Requirement: Wherever an image appears in the data, omit it and copy all the remaining text word for word.

Dataset excerpt:

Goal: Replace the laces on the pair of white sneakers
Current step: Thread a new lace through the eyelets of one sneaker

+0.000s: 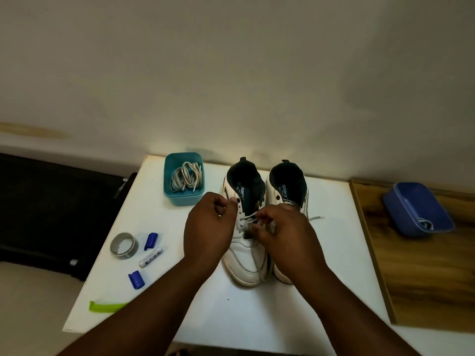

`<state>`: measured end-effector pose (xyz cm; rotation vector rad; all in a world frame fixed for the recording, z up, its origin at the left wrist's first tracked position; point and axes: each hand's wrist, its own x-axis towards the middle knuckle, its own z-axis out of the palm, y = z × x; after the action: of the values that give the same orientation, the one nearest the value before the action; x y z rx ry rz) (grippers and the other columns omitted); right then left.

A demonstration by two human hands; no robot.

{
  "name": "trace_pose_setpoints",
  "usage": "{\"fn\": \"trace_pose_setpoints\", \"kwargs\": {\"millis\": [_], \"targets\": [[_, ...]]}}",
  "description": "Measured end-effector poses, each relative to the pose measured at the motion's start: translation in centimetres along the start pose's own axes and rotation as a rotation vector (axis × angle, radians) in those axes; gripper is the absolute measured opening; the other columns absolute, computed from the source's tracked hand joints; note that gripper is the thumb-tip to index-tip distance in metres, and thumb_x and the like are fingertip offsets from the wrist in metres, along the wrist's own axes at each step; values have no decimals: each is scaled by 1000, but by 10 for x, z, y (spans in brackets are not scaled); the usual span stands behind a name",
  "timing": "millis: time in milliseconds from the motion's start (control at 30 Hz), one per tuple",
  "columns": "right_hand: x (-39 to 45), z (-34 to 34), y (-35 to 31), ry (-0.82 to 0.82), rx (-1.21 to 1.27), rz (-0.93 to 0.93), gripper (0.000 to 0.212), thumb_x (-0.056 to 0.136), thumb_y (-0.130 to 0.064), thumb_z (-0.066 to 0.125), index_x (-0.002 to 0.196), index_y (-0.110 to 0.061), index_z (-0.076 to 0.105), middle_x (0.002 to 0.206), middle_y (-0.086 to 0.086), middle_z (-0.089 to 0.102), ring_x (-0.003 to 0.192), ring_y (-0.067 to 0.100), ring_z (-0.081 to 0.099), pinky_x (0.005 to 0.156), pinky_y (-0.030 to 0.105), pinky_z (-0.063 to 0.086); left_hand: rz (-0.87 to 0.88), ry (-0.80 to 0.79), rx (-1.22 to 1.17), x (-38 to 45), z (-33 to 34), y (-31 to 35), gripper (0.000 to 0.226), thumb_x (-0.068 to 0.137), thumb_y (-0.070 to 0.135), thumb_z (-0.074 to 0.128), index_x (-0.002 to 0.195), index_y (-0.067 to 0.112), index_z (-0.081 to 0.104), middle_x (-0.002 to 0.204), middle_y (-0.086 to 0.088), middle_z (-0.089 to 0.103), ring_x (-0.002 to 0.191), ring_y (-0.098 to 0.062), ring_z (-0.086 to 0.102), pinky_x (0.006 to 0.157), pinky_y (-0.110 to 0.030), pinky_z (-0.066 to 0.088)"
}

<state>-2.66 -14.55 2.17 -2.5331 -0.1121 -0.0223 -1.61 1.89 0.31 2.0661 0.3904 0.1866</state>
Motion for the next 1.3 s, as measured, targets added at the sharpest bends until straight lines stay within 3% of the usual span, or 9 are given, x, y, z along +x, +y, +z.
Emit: {"fn": "trace_pose_setpoints", "kwargs": {"millis": [100, 233, 533, 767, 900, 1033, 1167, 1300], "targets": [[2, 2, 0, 7, 1, -49, 14, 92, -41, 71, 104, -35, 74, 101, -15, 61, 91, 7, 59, 79, 33, 54, -35, -46, 139, 5, 4, -4, 42, 91, 64, 60, 75, 25, 58, 72, 8, 61, 72, -8, 57, 60, -26, 37], [2, 2, 1, -41, 5, -61, 15, 92, -42, 72, 105, -36, 74, 102, -14, 54, 89, 8, 58, 77, 33, 53, -61, -68, 174, 9, 9, -7, 52, 84, 73, 61, 69, 23, 58, 66, 7, 61, 67, -9, 58, 59, -27, 36], [0, 10, -5, -91, -57, -191, 24, 87, -49, 75, 104, -33, 73, 104, -11, 45, 87, 9, 55, 70, 29, 50, -60, -132, 113, 14, 7, -7, 47, 86, 68, 64, 69, 24, 63, 67, 8, 64, 66, -8, 60, 59, -27, 36], [-1, 16, -2, -105, -151, -326, 7, 93, -32, 70, 99, -32, 75, 100, -9, 52, 84, 12, 56, 63, 29, 47, -102, -117, 5, 18, 5, -2, 59, 93, 67, 54, 57, 20, 47, 57, 5, 49, 59, -13, 50, 58, -31, 32], [3, 7, 2, 23, -43, -222, 7, 102, -32, 56, 97, -28, 59, 95, -10, 56, 81, 11, 55, 69, 37, 51, -96, -115, 80, 15, 8, -1, 56, 84, 73, 63, 66, 20, 56, 63, 4, 59, 64, -11, 57, 58, -30, 36], [6, 10, 4, 196, -8, -114, 10, 106, -31, 52, 103, -27, 61, 93, -8, 63, 82, 12, 59, 70, 40, 54, -63, -136, 119, 10, 6, 1, 39, 85, 60, 68, 72, 24, 64, 69, 8, 65, 68, -6, 60, 59, -26, 37], [10, 21, 0, 205, 14, -113, 13, 101, -26, 59, 108, -26, 71, 101, -5, 66, 88, 16, 62, 73, 39, 55, 51, -186, 107, 16, 0, -4, 30, 93, 38, 64, 69, 21, 67, 64, 5, 63, 64, -8, 59, 60, -28, 38], [12, 27, -6, 136, -61, -128, 17, 96, -19, 61, 108, -24, 71, 104, -2, 63, 90, 19, 61, 71, 39, 55, -75, -306, -156, 21, -6, -12, 31, 99, 29, 64, 72, 17, 74, 66, -6, 71, 65, -20, 68, 72, -44, 60]]}}
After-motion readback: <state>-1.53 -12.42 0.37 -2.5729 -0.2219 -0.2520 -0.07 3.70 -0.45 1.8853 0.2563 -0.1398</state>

Task answer:
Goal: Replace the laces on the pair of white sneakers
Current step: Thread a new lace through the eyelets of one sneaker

+0.000s: 

`<state>`: measured end-effector pose (xyz cm; rotation vector rad; all in a world frame fixed for the recording, z up, its origin at the left wrist's first tracked position; point and axes: each hand's wrist, its own x-axis towards the middle knuckle, its own z-axis out of the palm, y = z × x; after the action: of the values that give the same orientation, the one nearest the value before the action; x y z rx ry rz) (grippers and the other columns omitted); right then left.

A demonstration by two human hands; no robot.

{
  "name": "trace_pose_setpoints",
  "usage": "{\"fn\": \"trace_pose_setpoints\", \"kwargs\": {\"millis\": [_], \"targets\": [[_, ...]]}}",
  "description": "Measured end-effector poses, each relative to the pose measured at the motion's start: translation in centimetres along the start pose's own axes and rotation as a rotation vector (axis × angle, radians) in those axes; gripper is the absolute measured opening; the other columns absolute, computed from the source's tracked hand joints; note that gripper is the thumb-tip to index-tip distance in metres, and thumb_x and the like are fingertip offsets from the wrist in metres, along the wrist's own axes at each step; values have no decimals: each is scaled by 1000, but by 10 for x, z, y (spans in brackets are not scaled); the usual span stands behind a name",
  "timing": "millis: time in milliseconds from the motion's start (control at 30 Hz), one per tuple",
  "columns": "right_hand: x (-39 to 45), z (-34 to 34), y (-35 to 31), ry (-0.82 to 0.82), rx (-1.21 to 1.27), rz (-0.93 to 0.93), gripper (0.000 to 0.212), thumb_x (-0.056 to 0.136), thumb_y (-0.130 to 0.064), thumb_z (-0.066 to 0.125), index_x (-0.002 to 0.196), index_y (-0.110 to 0.061), index_z (-0.076 to 0.105), middle_x (0.002 to 0.206), middle_y (-0.086 to 0.086), middle_z (-0.089 to 0.102), ring_x (-0.003 to 0.192), ring_y (-0.067 to 0.100), ring_z (-0.081 to 0.099), pinky_x (0.005 to 0.156), pinky_y (-0.030 to 0.105), pinky_z (-0.063 to 0.086); left_hand: rz (-0.87 to 0.88), ry (-0.80 to 0.79), rx (-1.22 to 1.17), x (-38 to 45), z (-33 to 34), y (-31 to 35), gripper (0.000 to 0.226), thumb_x (-0.068 to 0.137), thumb_y (-0.070 to 0.135), thumb_z (-0.074 to 0.128), index_x (-0.002 to 0.195), index_y (-0.067 to 0.112), index_z (-0.081 to 0.104), middle_x (-0.002 to 0.204), middle_y (-0.086 to 0.088), middle_z (-0.089 to 0.103), ring_x (-0.002 to 0.191), ring_y (-0.098 to 0.062), ring_z (-0.086 to 0.102), pinky_x (0.006 to 0.157), pinky_y (-0.110 to 0.030), pinky_z (-0.066 to 0.088)"
}

<state>-2.66 -14.55 2.17 -2.5331 -0.1121 -0.0223 -1.61 1.89 0.31 2.0661 0.3904 0.1866</state>
Motion for the next 1.3 s, as measured, targets added at the sharpest bends until straight lines stay within 3% of the usual span, or 9 are given, x, y, z along +x, +y, +z.
Emit: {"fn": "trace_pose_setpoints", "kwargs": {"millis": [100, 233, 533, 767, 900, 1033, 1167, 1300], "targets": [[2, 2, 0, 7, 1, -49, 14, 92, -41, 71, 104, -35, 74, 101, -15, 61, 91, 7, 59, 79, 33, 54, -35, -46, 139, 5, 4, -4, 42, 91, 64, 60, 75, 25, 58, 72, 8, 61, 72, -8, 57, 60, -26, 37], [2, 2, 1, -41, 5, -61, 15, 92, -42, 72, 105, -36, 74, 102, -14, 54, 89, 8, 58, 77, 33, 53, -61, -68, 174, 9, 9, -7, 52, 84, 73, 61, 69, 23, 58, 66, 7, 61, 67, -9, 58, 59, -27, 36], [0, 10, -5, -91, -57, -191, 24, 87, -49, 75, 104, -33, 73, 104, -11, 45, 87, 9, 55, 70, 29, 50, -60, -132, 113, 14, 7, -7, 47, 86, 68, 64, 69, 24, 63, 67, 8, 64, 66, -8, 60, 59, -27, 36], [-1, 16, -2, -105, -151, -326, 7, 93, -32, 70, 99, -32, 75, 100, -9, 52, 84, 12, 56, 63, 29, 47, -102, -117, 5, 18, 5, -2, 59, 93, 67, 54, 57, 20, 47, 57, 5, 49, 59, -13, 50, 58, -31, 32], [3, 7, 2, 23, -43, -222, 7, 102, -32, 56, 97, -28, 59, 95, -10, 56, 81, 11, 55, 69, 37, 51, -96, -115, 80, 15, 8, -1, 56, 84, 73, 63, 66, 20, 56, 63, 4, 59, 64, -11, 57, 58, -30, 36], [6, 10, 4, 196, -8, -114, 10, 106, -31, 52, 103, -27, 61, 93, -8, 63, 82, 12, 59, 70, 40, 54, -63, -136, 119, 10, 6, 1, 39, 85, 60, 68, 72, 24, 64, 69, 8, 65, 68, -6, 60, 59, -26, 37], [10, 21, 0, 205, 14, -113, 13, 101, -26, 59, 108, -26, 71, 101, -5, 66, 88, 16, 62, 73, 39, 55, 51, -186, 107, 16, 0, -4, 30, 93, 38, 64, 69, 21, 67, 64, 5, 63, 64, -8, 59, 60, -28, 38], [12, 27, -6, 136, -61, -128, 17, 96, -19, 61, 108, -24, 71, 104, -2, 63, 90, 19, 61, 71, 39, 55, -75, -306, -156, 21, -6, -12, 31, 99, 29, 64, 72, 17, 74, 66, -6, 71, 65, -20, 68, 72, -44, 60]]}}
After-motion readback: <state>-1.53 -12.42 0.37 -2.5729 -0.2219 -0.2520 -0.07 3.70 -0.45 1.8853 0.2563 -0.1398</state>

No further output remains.